Ponte de uma margem só
O que um marco urbanístico como uma ponte que não leva a lugar nenhum diz sobre o passado e os desejos de uma cidade
Raisa Christina
raisa.christina@gmail.com
Vem
escuta
no meu peito
o silêncio
elementar
dos metais
Ana Martins Marques
Quando vim morar em Fortaleza há quase vinte anos, apertei as pálpebras para aguçar a vista e observar a construção que ao longe se adiantava tímida sobre o mar, na Praia de Iracema. Não compreendi porque davam o nome de “ponte” àquela estrutura. Alguns a chamavam de Ponte dos Ingleses, mas eu preferia dizer, como meus amigos, “Ponte Metálica”, apesar de pisar sobre grossas vigas de madeira que deixavam brechas por onde se presenciava o alvoroço do mar verde a investir em sucessivas pancadas contra os pilares de concreto.
O adjetivo “metálica” fazia referência à construção vizinha, que antigamente havia servido de porto para a cidade. Metálica também podia soar a voz do Atlântico em raras tempestades ritmadas por trovões. Turistas circulavam pelo local, famílias do interior, casais de mãos dadas e grupos de jovens dispostos ao redor de um violão e garrafas de vinho barato. Sobre a Ponte, beijei pela primeira vez alguém nos lábios, conduzi namorados que quis ouvir junto ao vento e às ondas e também foi lá onde, anos mais tarde, encontrei furtivamente ao pôr-do-sol certos paqueras que fizeram reviver em mim o apetite quase adolescente do corpo.
Um professor certa vez explicou que o projeto inicial do equipamento, erguido no começo do século passado e reconstruído em 1921, previa um porto na região, mas a obra não chegou a ser concluída. Nos anos noventa, os arquitetos Fausto Nilo e Delberg Ponce de Leon estiveram à frente do projeto de urbanização da Ponte, desta vez com apelo turístico, e deram-lhe o charmoso revestimento de madeira que vinha resistindo – essas mesmas longarinas que até pouco tempo atrás faziam vibrar as pernas dos passantes ao sabor da força dos amores e das marés.

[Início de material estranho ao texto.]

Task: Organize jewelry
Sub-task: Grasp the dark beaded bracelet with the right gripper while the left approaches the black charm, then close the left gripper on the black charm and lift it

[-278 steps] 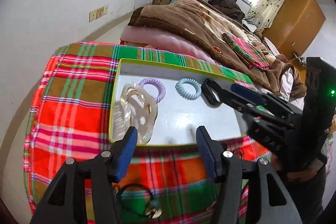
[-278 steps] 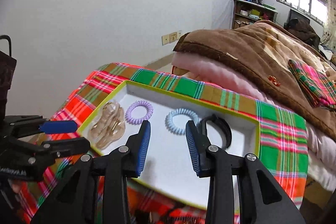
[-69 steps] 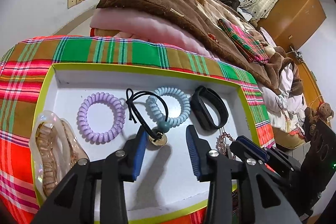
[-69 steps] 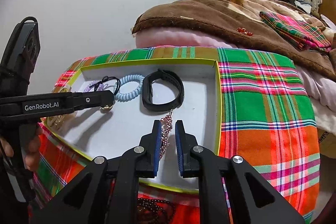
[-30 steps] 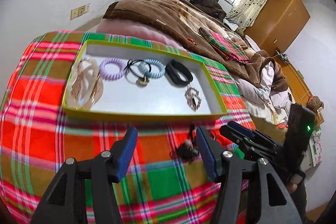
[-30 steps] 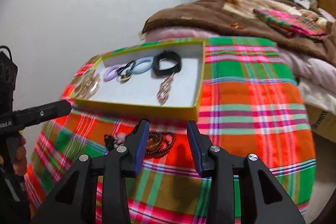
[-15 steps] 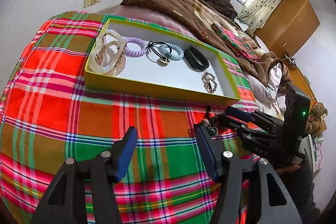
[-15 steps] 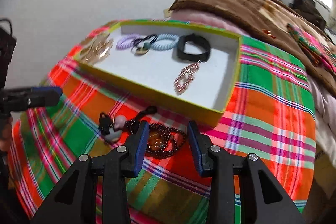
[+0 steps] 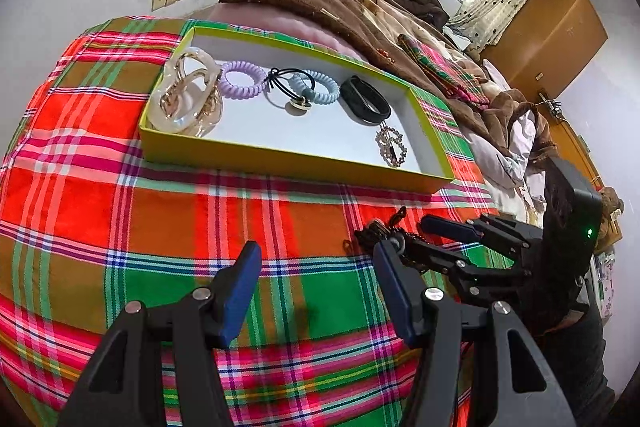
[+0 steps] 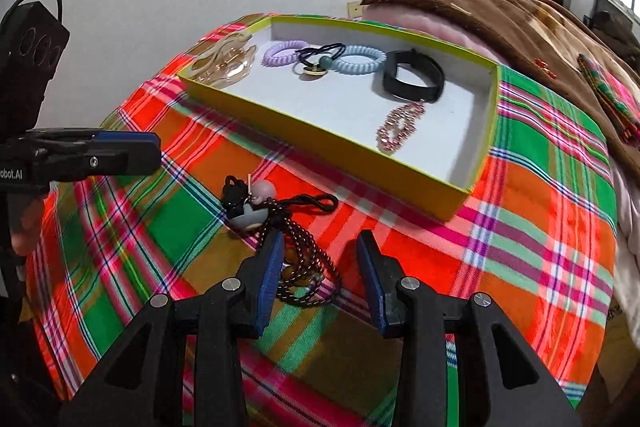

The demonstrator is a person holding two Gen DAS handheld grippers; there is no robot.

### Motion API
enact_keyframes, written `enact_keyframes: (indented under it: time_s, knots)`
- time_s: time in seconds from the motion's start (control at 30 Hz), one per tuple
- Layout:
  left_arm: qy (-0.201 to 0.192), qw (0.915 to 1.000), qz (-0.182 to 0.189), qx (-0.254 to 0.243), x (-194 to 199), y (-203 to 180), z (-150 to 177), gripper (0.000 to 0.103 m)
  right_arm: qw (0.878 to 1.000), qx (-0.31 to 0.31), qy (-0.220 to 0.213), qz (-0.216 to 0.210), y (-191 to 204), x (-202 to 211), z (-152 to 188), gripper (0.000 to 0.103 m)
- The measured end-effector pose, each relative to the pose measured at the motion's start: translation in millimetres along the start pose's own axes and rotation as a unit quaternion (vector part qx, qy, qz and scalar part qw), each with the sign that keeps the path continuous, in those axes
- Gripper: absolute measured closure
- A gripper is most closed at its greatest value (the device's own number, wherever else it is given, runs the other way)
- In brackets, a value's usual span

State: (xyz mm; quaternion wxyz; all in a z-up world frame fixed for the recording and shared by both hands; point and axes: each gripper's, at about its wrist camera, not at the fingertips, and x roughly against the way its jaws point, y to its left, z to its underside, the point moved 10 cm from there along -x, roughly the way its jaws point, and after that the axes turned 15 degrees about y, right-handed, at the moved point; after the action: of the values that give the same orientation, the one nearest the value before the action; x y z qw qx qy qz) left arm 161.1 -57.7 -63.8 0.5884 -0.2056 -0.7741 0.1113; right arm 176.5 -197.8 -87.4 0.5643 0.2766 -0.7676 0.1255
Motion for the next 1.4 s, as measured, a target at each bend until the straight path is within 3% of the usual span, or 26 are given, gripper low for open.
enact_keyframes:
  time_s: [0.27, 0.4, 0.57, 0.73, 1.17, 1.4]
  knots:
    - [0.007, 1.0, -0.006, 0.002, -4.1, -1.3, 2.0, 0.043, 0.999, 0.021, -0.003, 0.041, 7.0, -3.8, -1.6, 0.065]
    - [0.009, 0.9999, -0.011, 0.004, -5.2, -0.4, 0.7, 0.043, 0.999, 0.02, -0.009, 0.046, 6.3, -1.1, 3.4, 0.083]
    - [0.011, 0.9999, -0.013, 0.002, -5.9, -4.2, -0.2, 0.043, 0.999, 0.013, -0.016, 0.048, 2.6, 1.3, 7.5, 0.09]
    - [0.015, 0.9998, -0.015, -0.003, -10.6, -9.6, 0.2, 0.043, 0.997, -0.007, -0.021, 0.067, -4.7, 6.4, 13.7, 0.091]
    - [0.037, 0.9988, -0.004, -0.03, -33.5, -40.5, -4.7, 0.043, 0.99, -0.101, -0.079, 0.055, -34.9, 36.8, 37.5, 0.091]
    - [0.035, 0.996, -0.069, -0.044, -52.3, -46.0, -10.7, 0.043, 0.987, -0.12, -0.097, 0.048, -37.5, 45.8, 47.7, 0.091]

É no mínimo insólito o fato de a cidade apresentar em seu cartão-postal um símbolo conhecido como Ponte, que na verdade não cumpre a função esperada de uma construção a unir dois pontos, normalmente em margens opostas. A estrutura parte da terra, agarra-se à orla, que veio se estreitando cada vez mais com o avanço das águas, para se lançar ao longo de 130 metros sobre o mar, como o caminho indicado pelo dedo do marinheiro que dá uma única remada e depois desiste da viagem.
Talvez porque não quis desvencilhar-se de sua terra, sabe-se lá os motivos mais ocultos, faltou-lhe forças ou quem sabe esqueceu-se de seguir caminho ao olhar o sol descendo em tons de fúcsia no litoral oeste. Sabe-se que, desde 2018, a Ponte foi interditada. Em janeiro deste ano, teve início o processo de reparação que tem como referência o projeto assinado pelos mesmos arquitetos da reforma anterior.
Nas últimas vezes que caminhei em direção à praia do Poço da Draga, passei pelos arredores da Ponte e não pude contemplá-la por causa dos tapumes. Senti que o horizonte se desenhava sem equilíbrio, que ali faltava um velho traço de pouso para os olhos. Num artigo intitulado “Ponte e porta”, publicado em 1909, o antropólogo Georg Simmel atenta para o desejo muito humano de unir elementos, abrir passagens, vincular pontos distantes. Para unir coisas, precisamos antes tê-las percebido como separadas:
“Assim, a ponte ganha valor estético não apenas por estabelecer o vínculo real e prático entre o que está separado, mas também por fazer desse vínculo algo imediatamente visível. A ponte serve de apoio ao olho para vincular os aspectos da paisagem, e serve também de apoio aos corpos na realidade prática.”
Do que Fortaleza se separou tempos atrás? Que desejo de vincular-se foi esse que teve apenas começo e não buscou assentar-se em outra margem? Talvez o laço que tantas vezes se buscou reatar seja mesmo um vínculo imemorial, com o mar, a perdição do oceano, a devoção à saudade? A Ponte, quase partida, apontaria incessantemente ao passado colonial, de navios negreiros, de gente e terra saqueada, sentimento que ainda assombra. Apontaria também para o lado de fora, para aquilo que se revolta e não cabe mais dentro de si, para a consciência de que somos nós os responsáveis pela realização do trajeto por vir.